→ **EXERCISE**
Give an unaltered copy of the listing below, minus its pictures.
================
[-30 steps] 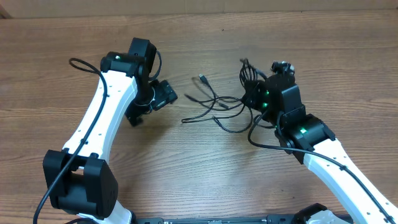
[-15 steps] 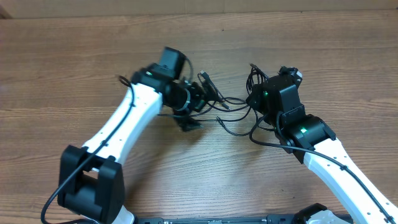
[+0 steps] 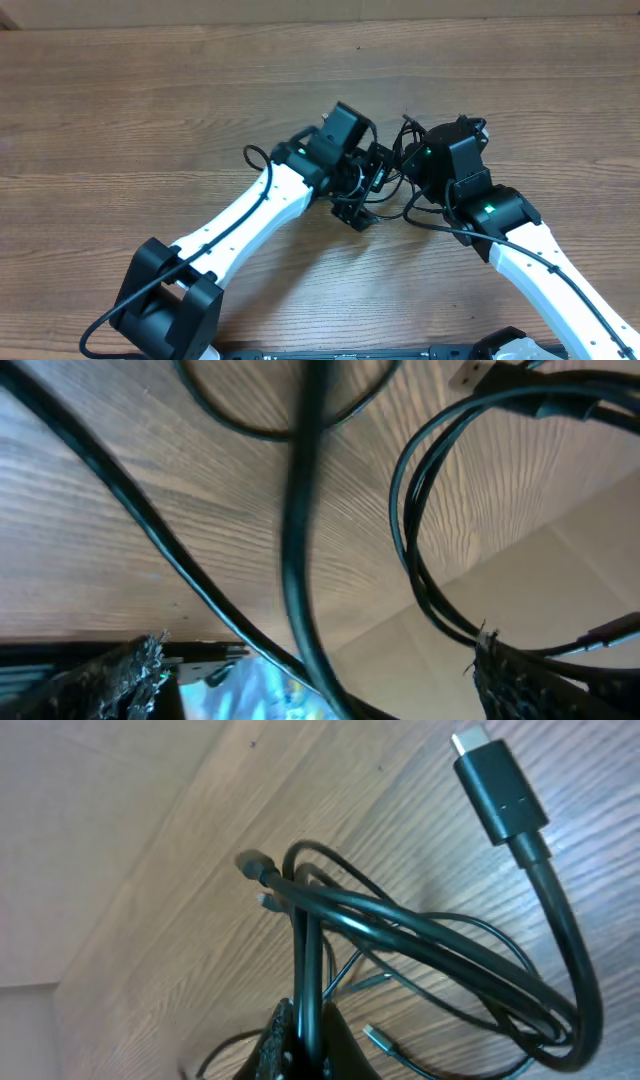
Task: Untangle cables
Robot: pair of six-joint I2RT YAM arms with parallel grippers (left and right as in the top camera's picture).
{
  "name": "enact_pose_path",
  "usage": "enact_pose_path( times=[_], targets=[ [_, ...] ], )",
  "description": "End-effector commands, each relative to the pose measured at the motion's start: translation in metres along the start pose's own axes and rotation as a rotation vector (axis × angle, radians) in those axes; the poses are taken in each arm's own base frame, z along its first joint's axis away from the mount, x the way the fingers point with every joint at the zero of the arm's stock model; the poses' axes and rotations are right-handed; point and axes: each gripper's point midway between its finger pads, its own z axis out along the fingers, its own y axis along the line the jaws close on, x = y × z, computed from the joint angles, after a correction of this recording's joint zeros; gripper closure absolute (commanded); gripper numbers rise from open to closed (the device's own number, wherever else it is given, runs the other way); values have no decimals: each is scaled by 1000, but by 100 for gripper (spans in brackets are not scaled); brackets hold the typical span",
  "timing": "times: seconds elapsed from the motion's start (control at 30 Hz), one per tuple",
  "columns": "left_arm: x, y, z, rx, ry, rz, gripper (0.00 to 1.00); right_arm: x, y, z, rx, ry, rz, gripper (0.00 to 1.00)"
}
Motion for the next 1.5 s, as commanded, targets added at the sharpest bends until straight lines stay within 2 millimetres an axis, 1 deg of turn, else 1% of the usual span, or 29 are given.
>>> enact_pose_path(
  times=[0.0, 0.1, 0.23, 0.27, 0.4, 0.47, 0.53, 0.63, 0.67, 0.77, 0.8, 0.87, 0.93, 0.97, 1.0, 1.1, 1.17, 1.23, 1.3, 1.33, 1.37, 1.4, 1.47],
  targets=[
    [2, 0, -3, 13, -32, -133, 0, -15, 7, -7, -29, -17, 56, 96],
    [2, 0, -2, 16, -34, -224, 0, -11, 6, -7, -47, 51, 102, 96],
    [-3, -1, -2, 28, -67, -311, 0, -3, 11, -9, -93, 145, 161, 96],
    [-6, -1, -1, 33, -84, -320, 2, -1, 12, -9, -100, 166, 178, 96],
    [-12, -6, 1, 59, -115, -314, 5, 12, 20, -13, -145, 256, 187, 96],
    [-12, -11, 2, 76, -107, -305, 1, 16, 20, -14, -141, 281, 219, 96],
    [-10, -16, 3, 94, -101, -293, 0, 18, 19, -15, -125, 295, 289, 96],
    [-11, -17, 3, 99, -104, -291, 6, 19, 19, -15, -125, 307, 314, 96],
    [-13, -18, 3, 103, -115, -292, 13, 19, 19, -15, -124, 307, 313, 96],
    [-22, -17, 2, 111, -165, -297, 41, 20, 17, -15, -114, 310, 314, 96],
    [-25, -16, 1, 114, -184, -297, 48, 21, 15, -15, -102, 311, 315, 96],
    [-30, -14, 0, 109, -213, -285, 66, 20, 6, -13, -63, 291, 315, 96],
    [-37, -10, -1, 98, -246, -269, 82, 15, -10, -11, 4, 239, 317, 96],
    [-39, -10, -2, 96, -254, -256, 87, 14, -13, -11, 20, 226, 317, 96],
    [-42, -10, -3, 94, -266, -229, 95, 13, -17, -10, 36, 215, 315, 96],
    [-51, -13, -8, 91, -289, -129, 95, 11, -20, -10, 41, 205, 254, 96],
    [-63, -15, -14, 82, -311, -13, 96, 9, -22, -9, 45, 188, 168, 88],
    [-70, -18, -20, 74, -312, 95, 96, 1, -28, -8, 70, 143, 109, 74],
    [-73, -21, -26, 73, -297, 178, 96, -6, -34, -8, 98, 98, 55, 60],
    [-72, -25, -34, 84, -263, 278, 96, -12, -39, -8, 119, 65, 2, 46],
    [-69, -29, -39, 99, -240, 335, 96, -14, -40, -8, 126, 54, -18, 37],
    [-66, -34, -44, 117, -224, 393, 96, -15, -41, -8, 132, 48, -23, 32],
    [-58, -44, -55, 163, -199, 502, 96, -15, -43, -8, 139, 49, -22, 27]
  ],
)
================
→ **SOLUTION TO THIS TASK**
[-30 steps] 
[-15 steps] 
[+0 steps] 
Task: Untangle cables
Robot: pair of six-joint I2RT YAM arms with parallel grippers (left and right as in the top camera's picture).
{
  "name": "enact_pose_path",
  "usage": "enact_pose_path( times=[_], targets=[ [_, ...] ], )",
  "description": "End-effector commands, each relative to the pose measured at the motion's start: translation in metres along the start pose's own axes and rotation as a rotation vector (axis × angle, radians) in those axes; the poses are taken in each arm's own base frame, z along its first joint's axis away from the mount, x the way the fingers point with every joint at the zero of the arm's stock model; the poses' axes and rotations are right-handed; point and axes: each gripper's point midway between its finger pads, its own z axis out along the fingers, its own y axis along the line the jaws close on, x = y × z, computed from the joint angles, after a correction of this recording's joint zeros; gripper closure absolute (commanded); gripper numbers rise from open to closed (the device's own number, wherever else it is given, runs the other way); values have no decimals: each is scaled by 1000, but by 100 for gripper (spans in brackets are not scaled); brackets hold the typical span",
  "timing": "times: seconds elapsed from the motion's start (control at 30 Hz), one per tuple",
  "columns": "left_arm: x, y, z, rx, ry, rz, gripper (0.00 to 1.00); right_arm: x, y, z, rx, ry, rz, gripper (0.00 to 1.00)"
}
Motion for the next 1.5 s, as commanded, targets added at the sharpest bends until straight lines stay within 2 millimetres an axis, 1 deg of turn, else 1% of the usual span, or 29 are given.
>>> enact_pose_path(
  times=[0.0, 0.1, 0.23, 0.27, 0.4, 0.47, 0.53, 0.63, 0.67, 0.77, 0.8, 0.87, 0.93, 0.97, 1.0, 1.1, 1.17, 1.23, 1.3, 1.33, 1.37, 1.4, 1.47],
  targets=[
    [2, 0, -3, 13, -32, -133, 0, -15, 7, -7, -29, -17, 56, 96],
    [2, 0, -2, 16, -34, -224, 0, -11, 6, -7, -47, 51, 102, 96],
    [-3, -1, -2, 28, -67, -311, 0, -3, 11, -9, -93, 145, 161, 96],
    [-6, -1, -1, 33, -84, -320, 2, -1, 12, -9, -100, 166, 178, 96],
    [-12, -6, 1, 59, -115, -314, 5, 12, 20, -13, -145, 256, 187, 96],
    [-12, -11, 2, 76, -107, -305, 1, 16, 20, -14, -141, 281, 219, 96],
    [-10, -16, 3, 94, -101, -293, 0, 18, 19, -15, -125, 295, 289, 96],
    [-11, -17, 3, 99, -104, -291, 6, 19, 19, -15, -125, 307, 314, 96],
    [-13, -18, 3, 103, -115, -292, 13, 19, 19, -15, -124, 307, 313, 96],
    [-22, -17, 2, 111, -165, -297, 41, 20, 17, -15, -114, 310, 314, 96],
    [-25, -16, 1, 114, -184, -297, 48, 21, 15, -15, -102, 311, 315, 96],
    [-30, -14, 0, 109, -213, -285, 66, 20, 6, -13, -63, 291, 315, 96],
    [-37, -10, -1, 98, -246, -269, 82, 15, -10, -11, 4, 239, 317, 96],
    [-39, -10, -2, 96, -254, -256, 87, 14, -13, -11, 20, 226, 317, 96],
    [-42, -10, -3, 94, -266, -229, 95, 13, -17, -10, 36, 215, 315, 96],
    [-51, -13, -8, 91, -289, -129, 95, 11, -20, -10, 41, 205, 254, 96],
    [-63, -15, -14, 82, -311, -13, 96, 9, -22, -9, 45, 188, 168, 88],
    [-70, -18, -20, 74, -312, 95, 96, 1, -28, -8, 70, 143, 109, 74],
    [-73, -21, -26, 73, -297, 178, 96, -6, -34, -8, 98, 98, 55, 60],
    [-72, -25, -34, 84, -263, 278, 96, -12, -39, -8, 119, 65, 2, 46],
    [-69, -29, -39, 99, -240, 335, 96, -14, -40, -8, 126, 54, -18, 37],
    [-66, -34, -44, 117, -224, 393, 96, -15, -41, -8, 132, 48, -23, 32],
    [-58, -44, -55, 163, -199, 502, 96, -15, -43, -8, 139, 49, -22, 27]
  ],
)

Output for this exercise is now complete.